*** Data provided ***

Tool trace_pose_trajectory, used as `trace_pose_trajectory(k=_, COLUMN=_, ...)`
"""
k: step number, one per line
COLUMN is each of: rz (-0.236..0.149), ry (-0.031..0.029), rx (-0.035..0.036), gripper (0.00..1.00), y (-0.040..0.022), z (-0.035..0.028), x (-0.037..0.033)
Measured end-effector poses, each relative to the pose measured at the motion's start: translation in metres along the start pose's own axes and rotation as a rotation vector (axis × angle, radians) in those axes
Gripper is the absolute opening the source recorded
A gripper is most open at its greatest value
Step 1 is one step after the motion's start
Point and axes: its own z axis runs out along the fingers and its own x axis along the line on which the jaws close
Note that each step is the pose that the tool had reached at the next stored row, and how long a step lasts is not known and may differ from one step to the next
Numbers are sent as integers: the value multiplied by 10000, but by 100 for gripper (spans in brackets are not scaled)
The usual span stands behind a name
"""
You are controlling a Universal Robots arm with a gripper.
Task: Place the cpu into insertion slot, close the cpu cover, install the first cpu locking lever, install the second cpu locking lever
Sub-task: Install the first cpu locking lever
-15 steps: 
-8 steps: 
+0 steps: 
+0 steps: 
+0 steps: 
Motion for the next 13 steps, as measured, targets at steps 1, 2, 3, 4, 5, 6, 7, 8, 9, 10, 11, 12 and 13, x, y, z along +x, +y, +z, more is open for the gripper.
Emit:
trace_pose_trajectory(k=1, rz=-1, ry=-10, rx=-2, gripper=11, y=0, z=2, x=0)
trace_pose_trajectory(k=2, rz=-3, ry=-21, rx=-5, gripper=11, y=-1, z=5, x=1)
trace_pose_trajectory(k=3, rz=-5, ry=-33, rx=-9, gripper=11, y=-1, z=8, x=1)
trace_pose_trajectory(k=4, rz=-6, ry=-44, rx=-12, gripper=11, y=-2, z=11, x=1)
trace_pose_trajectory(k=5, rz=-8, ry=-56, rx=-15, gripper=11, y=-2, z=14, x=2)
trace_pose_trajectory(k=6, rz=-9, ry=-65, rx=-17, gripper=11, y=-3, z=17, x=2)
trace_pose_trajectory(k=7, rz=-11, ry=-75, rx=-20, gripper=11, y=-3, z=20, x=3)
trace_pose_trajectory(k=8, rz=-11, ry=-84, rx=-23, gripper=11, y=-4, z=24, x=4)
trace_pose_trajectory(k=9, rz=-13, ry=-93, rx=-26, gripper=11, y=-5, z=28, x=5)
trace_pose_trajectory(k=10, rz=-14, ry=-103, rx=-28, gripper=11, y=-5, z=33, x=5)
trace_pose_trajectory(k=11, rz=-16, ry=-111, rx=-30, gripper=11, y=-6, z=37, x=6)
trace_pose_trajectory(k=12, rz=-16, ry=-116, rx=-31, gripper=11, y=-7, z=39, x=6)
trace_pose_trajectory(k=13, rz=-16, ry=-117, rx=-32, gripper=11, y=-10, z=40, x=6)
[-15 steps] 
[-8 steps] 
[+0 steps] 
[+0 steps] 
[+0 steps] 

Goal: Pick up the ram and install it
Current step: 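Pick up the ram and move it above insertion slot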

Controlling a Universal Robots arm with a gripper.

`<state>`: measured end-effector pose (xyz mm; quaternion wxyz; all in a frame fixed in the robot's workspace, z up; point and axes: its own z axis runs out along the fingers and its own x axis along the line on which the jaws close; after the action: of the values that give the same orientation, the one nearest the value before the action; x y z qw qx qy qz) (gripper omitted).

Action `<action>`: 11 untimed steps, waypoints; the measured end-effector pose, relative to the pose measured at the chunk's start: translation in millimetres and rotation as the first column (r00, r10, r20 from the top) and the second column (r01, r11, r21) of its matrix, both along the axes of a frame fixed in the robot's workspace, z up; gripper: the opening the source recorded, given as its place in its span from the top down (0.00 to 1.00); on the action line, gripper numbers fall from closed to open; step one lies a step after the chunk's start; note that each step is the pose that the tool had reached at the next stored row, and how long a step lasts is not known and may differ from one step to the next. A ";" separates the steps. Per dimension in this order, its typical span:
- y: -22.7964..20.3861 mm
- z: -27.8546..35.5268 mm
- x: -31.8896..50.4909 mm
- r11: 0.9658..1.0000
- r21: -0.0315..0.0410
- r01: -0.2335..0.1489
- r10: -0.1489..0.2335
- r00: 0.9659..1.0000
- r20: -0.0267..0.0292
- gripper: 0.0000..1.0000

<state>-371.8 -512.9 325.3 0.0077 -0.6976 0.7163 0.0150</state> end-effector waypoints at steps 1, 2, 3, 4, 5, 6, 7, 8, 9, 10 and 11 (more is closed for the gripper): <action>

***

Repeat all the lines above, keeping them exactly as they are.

Tool trace_pose_trajectory, used as `trace_pose_trajectory(k=_, COLUMN=_, ...)`
"""
k: step number, one per line
COLUMN is each of: rz (-0.236..0.149), ry (-0.031..0.029), rx (-0.035..0.036), gripper (0.00..1.00), y (-0.040..0.022), z (-0.035..0.028), x (-0.037..0.033)
Measured end-effector poses, each relative to the pose measured at the motion's start: translation in metres along the start pose's own axes and rotation as a rotation vector (axis × angle, radians) in those axes
Gripper is the absolute opening the source recorded
A gripper is most open at its greatest value
Step 1 is one step after the motion's start
Point and axes: its own z axis runs out along the fingers and its own x axis along the line on which the jaws close
Note that each step is the pose that the tool had reached at the next stored row, and how long a step lasts is not known and may differ from one step to the next
Numbers are sent as integers: the value multiplied by 10000, but by 100 for gripper (spans in brackets are not scaled)
The usual span stands behind a name
"""
You are controlling a Universal Robots arm with a gripper.
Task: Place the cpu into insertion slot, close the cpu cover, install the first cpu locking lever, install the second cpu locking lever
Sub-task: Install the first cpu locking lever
-15 steps: 
-8 steps: 
+0 steps: 
+0 steps: 
+0 steps: 
Motion for the next 13 steps, as measured, targets at steps 1, 2, 3, 4, 5, 6, 7, 8, 9, 10, 11, 12 and 13, x, y, z along +x, +y, +z, more is open for the gripper.
Emit:
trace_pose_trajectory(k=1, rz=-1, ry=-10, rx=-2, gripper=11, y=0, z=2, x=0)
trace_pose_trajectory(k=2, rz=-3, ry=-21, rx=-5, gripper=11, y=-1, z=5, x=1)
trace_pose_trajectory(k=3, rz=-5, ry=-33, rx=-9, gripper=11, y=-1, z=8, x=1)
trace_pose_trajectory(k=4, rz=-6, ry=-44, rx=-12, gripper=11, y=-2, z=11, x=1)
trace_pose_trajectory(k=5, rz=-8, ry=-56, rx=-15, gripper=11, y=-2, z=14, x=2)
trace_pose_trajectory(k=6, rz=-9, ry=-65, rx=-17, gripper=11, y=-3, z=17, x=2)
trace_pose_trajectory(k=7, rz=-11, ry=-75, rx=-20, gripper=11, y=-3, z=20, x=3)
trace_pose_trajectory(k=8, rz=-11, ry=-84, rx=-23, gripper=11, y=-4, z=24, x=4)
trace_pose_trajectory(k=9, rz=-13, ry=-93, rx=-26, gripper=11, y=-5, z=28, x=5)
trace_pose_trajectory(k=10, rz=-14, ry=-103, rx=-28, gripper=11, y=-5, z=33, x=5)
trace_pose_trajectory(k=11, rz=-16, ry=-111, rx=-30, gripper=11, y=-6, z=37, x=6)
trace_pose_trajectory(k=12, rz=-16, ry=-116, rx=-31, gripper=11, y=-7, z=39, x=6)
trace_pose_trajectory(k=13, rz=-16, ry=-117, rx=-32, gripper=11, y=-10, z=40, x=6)
[-15 steps] 
[-8 steps] 
[+0 steps] 
[+0 steps] 
[+0 steps] 

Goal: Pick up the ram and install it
Current step: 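Pick up the ram and move it above insertion slot
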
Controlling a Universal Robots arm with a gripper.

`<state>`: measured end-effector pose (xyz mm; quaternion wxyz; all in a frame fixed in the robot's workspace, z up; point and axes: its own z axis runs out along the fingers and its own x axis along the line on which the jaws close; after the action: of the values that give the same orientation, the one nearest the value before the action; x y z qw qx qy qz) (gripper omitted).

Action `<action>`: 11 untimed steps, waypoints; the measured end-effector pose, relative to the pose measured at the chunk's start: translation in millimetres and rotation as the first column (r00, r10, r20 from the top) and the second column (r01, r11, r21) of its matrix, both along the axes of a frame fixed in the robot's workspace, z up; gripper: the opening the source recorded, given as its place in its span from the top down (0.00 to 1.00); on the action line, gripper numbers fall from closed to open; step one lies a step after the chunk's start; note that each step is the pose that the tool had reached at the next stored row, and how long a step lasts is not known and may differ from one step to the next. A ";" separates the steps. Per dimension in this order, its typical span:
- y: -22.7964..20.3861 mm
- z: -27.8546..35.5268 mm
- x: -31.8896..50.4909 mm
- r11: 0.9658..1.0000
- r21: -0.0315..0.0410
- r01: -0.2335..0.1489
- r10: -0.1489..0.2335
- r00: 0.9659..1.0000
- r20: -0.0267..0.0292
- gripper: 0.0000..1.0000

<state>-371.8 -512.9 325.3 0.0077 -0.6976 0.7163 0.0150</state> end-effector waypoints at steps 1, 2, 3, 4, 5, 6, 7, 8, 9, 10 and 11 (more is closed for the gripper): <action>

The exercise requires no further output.